*Instructions for the task*
Reproduce only the stretch of entries below that begins at the first line and ends at the line holding "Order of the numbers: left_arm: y".

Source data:
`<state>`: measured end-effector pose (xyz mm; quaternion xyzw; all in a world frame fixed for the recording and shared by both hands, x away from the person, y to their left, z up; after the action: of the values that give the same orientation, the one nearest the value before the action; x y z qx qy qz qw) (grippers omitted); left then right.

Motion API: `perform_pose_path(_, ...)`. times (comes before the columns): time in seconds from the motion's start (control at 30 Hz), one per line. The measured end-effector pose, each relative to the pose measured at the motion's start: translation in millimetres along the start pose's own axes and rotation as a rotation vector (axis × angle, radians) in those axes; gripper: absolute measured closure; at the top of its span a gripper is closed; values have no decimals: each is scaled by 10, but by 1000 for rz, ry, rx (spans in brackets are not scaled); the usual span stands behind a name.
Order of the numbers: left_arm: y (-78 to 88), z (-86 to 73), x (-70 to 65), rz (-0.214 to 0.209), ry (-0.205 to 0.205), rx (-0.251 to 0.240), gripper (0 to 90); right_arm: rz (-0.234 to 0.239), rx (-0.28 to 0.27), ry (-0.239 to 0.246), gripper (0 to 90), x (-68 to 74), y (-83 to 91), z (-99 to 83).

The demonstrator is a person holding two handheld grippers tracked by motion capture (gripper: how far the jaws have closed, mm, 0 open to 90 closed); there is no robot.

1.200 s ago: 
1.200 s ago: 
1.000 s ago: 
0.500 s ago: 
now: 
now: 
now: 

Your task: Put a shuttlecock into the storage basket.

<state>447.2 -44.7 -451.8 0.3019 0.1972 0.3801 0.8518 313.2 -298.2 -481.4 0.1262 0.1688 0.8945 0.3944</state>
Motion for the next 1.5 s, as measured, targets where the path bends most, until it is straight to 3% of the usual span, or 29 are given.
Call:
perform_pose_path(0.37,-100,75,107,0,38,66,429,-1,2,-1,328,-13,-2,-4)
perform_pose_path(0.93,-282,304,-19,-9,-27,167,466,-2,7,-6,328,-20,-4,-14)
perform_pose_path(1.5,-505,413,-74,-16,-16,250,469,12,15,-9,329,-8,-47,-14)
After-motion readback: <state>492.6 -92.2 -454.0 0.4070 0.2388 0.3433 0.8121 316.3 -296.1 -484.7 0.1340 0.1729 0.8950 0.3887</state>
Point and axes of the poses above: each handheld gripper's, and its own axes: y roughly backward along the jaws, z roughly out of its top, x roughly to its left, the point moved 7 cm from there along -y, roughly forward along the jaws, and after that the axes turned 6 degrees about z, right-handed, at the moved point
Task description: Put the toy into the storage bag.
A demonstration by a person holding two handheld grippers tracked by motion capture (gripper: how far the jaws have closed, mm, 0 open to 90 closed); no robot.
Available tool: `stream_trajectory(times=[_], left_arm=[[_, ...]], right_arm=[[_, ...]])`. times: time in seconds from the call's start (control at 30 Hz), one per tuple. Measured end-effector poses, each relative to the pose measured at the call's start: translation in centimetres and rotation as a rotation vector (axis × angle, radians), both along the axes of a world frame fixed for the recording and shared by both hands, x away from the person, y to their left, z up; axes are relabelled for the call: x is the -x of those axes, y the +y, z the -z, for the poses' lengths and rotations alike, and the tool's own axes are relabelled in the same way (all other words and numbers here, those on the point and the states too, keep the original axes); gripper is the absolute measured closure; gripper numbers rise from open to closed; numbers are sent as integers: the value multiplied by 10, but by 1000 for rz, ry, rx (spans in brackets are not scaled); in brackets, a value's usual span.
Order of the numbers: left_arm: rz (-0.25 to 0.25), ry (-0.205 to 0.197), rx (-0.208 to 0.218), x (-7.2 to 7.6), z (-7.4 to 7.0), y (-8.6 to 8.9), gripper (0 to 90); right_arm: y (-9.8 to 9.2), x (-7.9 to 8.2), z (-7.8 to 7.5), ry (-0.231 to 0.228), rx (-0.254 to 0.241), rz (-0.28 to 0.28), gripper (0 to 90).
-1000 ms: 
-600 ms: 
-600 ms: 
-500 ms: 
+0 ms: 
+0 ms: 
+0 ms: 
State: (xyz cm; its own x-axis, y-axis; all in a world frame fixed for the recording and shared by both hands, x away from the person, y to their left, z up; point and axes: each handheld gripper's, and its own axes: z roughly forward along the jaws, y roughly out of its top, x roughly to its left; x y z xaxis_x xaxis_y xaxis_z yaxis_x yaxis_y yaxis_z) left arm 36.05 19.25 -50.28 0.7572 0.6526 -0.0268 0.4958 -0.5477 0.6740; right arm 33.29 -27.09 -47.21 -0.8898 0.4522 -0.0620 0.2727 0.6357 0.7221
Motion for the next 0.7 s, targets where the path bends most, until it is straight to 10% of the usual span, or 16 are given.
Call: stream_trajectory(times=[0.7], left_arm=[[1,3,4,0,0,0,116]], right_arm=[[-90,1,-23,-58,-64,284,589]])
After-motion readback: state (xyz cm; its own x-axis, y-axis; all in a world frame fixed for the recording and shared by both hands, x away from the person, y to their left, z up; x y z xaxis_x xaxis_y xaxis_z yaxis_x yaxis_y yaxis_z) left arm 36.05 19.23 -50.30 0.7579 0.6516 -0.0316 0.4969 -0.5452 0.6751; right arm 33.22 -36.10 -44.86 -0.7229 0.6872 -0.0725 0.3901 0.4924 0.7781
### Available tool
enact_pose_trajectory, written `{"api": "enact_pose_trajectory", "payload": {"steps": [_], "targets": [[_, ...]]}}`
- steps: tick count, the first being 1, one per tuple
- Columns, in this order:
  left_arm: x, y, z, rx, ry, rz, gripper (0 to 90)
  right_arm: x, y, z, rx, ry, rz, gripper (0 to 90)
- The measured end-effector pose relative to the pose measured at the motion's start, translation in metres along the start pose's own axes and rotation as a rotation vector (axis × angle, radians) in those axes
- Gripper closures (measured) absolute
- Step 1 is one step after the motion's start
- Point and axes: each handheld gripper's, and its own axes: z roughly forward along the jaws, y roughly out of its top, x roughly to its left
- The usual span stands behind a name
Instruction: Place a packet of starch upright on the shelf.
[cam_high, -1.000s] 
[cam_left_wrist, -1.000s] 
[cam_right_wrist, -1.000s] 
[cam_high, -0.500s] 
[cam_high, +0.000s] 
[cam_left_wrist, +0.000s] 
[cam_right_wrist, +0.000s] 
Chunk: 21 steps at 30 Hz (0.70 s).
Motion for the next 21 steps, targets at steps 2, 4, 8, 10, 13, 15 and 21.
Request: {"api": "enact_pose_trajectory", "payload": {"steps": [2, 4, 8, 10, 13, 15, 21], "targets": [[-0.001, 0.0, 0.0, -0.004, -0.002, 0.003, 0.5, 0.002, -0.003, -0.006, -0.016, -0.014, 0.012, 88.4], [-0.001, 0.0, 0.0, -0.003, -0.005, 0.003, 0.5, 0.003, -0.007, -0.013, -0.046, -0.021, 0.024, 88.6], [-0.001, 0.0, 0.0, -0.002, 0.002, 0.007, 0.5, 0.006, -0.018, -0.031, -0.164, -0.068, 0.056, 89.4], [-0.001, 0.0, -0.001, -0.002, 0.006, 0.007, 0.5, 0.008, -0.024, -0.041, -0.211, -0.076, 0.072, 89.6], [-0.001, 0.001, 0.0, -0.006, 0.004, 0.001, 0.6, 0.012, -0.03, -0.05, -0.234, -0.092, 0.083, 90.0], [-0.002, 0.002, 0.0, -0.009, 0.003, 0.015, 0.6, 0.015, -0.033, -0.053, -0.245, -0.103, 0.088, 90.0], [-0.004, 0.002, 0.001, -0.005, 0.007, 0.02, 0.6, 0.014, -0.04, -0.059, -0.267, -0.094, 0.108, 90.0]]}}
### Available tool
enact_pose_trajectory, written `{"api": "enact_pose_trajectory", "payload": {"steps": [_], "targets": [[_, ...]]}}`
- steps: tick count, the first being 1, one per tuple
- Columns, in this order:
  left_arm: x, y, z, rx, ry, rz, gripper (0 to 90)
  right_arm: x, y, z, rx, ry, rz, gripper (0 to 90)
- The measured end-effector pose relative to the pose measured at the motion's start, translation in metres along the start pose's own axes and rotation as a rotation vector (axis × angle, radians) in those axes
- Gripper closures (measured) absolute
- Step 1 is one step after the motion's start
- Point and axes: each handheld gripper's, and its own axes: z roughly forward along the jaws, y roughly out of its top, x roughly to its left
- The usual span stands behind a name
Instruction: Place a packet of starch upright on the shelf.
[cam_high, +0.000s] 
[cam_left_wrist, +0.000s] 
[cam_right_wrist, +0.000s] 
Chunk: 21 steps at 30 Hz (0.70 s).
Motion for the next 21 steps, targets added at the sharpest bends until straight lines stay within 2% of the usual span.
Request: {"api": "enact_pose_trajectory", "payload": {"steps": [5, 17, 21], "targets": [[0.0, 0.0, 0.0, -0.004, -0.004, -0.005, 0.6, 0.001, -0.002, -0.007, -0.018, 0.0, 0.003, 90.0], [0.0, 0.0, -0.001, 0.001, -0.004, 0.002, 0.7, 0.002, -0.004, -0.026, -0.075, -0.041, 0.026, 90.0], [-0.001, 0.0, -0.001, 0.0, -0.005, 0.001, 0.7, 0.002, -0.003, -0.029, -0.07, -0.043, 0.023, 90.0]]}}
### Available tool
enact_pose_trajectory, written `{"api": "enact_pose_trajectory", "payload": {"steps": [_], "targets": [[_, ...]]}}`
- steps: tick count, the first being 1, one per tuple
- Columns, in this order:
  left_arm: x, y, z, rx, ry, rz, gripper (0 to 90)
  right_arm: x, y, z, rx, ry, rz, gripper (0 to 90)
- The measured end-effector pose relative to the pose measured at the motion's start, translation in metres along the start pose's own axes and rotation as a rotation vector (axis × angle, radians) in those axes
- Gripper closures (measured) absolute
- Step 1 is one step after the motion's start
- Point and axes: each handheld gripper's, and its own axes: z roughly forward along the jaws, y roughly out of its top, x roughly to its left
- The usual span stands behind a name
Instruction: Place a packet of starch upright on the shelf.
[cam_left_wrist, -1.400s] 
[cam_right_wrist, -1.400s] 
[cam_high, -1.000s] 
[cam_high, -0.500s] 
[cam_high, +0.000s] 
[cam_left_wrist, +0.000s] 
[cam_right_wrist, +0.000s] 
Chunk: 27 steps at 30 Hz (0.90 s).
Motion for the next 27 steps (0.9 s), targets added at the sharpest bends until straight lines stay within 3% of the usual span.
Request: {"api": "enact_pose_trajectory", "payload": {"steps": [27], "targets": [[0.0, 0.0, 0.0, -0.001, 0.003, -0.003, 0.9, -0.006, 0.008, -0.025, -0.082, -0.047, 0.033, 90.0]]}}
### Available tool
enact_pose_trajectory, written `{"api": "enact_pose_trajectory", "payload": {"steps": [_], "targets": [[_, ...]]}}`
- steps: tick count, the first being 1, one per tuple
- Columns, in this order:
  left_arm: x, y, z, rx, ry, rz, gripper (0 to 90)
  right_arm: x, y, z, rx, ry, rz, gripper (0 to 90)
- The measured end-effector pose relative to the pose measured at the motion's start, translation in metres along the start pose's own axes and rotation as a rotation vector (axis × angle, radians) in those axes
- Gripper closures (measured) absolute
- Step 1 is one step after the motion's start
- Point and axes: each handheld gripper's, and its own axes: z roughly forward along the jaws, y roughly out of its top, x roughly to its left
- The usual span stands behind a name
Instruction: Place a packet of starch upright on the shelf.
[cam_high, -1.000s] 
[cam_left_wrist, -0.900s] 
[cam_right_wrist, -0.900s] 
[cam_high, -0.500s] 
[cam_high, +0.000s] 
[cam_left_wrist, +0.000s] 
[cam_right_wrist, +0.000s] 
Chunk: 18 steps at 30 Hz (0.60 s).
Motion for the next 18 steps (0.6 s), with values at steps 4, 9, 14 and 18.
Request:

*Result*
`<state>`: measured end-effector pose (xyz mm; quaternion xyzw; all in a world frame fixed for the recording and shared by both hands, x away from the person, y to their left, z up; after the action: of the values that give the same orientation, the one nearest the value before the action; x y z qx qy qz qw) (grippers omitted); left then right.

Motion API: `perform_pose_path(_, ...)`. times (comes before the columns): time in seconds from the motion's start (control at 30 Hz), one per line. The measured end-effector pose, each relative to the pose measured at the motion's start: translation in millimetres along the start pose's own axes and rotation as a rotation vector (axis × angle, radians) in those axes; gripper: absolute measured closure; at the top of its span a gripper is closed; values have no decimals: each is scaled by 10, but by 1000 for rz, ry, rx (spans in brackets are not scaled); the usual span stands behind a name.
Order of the numbers: left_arm: y (-78 to 88), z (-86 to 73), x (-70 to 65), rz (-0.214 to 0.209), ry (-0.205 to 0.205), rx (-0.251 to 0.240), gripper (0 to 90); right_arm: rz (-0.234 to 0.239), rx (-0.28 to 0.27), ry (-0.239 to 0.246), gripper (0 to 90), x (-68 to 74), y (-83 to 91), z (-99 to 83).

No further output is needed for this exercise.